The drip-drip of daily casualties, the spectre of civil war, the aching sense of helplessness has sapped the administration's confidence and the voters' goodwill.
The Democrats should have the most to gain, but they are caught in the headlights of Iraq, much like the rest of the nation.
Their biggest problem is that they don't have a plan.
The Republicans' biggest problem is that the Democrats may not need one - they have been taking the advice of the late brass-knuckled Republican strategist Lee Atwater: "If your opponent is busy shooting himself, don't get in the way!"
Although the entire country is electing representatives on Tuesday, and two thirds of states are choosing senators, control of the legislature will come down to about seven Senate races and perhaps 25 House seats out of 435.

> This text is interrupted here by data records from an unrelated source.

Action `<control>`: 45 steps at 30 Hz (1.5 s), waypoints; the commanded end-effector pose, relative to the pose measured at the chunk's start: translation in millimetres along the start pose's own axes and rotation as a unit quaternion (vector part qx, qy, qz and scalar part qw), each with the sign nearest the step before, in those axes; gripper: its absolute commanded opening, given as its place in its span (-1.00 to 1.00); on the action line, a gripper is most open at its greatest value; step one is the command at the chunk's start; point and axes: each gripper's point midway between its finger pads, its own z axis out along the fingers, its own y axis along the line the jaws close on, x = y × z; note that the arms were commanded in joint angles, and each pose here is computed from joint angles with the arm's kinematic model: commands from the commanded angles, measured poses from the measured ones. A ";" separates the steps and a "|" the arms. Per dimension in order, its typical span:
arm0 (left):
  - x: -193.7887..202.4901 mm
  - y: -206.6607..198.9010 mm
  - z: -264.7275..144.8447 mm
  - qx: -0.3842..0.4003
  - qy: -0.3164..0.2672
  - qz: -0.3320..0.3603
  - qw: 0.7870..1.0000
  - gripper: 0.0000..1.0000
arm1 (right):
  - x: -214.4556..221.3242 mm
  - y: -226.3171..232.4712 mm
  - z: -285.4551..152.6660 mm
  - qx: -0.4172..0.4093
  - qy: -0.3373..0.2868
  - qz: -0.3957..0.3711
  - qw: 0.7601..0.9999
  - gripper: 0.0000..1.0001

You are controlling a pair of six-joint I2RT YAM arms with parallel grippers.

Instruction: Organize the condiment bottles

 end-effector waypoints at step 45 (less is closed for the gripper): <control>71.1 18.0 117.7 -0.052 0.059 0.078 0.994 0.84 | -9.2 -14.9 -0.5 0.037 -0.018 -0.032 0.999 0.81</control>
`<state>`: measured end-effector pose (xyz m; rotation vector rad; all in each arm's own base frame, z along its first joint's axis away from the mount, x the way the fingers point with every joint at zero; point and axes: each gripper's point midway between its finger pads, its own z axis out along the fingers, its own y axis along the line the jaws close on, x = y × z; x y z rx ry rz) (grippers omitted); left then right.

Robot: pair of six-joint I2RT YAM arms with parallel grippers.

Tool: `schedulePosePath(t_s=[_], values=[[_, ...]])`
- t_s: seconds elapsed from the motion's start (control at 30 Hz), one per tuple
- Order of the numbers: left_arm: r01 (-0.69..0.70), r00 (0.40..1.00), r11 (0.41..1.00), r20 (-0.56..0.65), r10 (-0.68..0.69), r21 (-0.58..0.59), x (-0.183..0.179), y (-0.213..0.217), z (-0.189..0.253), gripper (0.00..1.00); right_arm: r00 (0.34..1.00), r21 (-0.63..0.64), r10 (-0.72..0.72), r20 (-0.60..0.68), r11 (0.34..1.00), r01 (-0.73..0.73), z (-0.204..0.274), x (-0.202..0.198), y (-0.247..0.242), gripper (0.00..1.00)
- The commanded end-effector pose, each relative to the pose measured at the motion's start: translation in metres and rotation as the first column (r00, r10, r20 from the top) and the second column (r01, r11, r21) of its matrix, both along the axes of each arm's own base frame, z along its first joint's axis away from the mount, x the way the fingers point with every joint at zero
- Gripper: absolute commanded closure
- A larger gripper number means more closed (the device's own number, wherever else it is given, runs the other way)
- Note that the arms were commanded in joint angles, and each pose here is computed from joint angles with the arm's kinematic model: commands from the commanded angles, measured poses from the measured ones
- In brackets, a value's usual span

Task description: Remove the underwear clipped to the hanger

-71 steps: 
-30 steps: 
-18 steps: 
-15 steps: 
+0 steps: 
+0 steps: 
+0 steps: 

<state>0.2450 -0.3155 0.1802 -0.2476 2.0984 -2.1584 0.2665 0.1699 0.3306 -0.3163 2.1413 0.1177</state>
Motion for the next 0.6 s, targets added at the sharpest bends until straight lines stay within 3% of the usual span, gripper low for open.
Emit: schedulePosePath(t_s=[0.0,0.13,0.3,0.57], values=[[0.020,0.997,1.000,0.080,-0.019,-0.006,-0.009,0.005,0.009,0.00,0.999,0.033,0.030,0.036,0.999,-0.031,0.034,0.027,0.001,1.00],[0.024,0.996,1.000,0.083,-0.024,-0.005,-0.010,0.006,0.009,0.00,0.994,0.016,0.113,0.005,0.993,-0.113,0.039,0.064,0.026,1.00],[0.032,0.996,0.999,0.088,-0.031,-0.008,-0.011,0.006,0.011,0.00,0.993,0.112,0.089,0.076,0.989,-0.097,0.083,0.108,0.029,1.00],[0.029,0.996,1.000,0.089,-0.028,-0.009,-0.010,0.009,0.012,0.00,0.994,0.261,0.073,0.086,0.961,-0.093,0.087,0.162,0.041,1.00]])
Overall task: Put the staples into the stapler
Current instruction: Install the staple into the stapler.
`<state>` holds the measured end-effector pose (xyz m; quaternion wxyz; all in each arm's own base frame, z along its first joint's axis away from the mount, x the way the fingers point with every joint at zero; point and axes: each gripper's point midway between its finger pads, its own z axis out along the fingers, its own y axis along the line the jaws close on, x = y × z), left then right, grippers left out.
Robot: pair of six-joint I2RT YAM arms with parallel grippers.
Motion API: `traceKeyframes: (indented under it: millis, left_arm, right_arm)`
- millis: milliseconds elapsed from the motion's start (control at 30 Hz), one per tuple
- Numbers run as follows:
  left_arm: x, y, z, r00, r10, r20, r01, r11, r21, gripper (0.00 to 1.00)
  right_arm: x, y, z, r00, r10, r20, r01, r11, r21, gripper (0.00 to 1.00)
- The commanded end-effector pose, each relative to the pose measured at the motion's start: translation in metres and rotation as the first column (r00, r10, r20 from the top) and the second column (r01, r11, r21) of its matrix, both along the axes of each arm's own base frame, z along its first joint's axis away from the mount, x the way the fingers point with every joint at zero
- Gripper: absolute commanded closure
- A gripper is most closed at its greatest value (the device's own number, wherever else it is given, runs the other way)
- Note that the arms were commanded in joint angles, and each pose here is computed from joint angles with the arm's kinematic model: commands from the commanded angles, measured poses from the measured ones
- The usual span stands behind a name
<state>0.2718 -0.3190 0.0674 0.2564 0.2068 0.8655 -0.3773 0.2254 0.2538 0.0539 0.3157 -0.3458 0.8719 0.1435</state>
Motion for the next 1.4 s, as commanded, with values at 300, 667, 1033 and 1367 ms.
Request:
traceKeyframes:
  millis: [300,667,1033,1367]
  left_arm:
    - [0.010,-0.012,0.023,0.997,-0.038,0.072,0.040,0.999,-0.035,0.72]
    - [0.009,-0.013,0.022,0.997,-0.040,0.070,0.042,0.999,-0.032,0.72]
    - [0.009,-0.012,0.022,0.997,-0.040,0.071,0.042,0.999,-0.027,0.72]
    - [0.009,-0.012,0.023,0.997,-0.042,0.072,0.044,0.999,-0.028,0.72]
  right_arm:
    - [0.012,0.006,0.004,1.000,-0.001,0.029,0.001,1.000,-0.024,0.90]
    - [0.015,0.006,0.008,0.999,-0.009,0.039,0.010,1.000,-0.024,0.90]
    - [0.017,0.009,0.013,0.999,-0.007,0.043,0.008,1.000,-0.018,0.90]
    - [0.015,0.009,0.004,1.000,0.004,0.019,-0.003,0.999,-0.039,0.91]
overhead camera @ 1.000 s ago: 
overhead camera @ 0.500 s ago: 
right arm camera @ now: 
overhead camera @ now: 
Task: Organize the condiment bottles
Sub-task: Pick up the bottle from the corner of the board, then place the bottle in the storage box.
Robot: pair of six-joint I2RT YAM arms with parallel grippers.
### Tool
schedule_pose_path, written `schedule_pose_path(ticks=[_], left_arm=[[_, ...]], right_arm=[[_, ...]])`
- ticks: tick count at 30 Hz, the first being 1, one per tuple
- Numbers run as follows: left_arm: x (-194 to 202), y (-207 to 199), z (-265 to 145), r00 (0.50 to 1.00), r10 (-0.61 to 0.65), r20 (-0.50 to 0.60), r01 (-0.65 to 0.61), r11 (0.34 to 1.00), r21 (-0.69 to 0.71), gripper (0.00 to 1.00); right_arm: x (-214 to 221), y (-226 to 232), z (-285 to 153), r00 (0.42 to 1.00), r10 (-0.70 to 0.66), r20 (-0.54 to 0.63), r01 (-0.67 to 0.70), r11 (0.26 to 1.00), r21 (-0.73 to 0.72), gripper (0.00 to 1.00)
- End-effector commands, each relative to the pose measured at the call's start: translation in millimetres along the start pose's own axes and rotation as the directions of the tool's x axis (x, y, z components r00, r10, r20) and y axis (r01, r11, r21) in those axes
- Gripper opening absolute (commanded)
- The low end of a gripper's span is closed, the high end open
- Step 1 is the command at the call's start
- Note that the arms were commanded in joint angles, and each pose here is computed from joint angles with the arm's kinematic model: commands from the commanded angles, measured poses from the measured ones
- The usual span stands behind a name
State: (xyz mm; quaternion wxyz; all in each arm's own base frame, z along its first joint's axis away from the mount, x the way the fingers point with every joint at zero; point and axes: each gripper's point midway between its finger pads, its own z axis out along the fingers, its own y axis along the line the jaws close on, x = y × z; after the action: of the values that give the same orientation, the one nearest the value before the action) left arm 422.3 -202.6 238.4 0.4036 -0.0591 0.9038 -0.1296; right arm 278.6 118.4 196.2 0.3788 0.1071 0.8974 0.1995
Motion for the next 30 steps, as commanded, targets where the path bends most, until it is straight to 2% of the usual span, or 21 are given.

Nationally, the race has become a battle between the Democrats' anger and the Republicans' organisation.
The latest polling data suggests that the gap between the two parties has been narrowing.
After months of solid leads for the Democrats, as the clock ticks down, more Republicans may feel suitably energised, alarmed or guilty to get off their sofas and vote.
From automated "robo-calls" designed to annoy the other party's voters to negative television campaigning, this election has become a textbook case of scraping the bottom of the election ballot box.
Republicans privately admit they expect to lose the House, but they hope to hold the Senate.
That could hamstring the president, leaving him a quacking lame duck.
CONGRESS BALANCE OF POWER
HOUSE OF REPRESENTATIVES:
435 seats - all being contested
Republicans hold 230 seats; Democrats 201; one seat independent; three vacant
Democrats need to win net 15 seats to win control of House
100 seats - 33 being contested
Republicans hold 55 seats; Democrats 44; one independent
Democrats need to win net six seats to win control of Senate
But remember divided government is the norm in the US. In the last century the president has had an opposition Congress twice as often as a sympathetic one.
That need not prevent a president from getting things done.
Bill Clinton passed his ground-breaking welfare reform two years after the shock of a Republican tsunami - he learnt how to work with Congress and that made him a better president.
Can George Bush, the conviction politician, become a Clintonian triangulator in his last two years of office?
Some doubt it. And yet it may be in his best interest. After all, the Republican Congress has not done George Bush any particular favours in the past two years.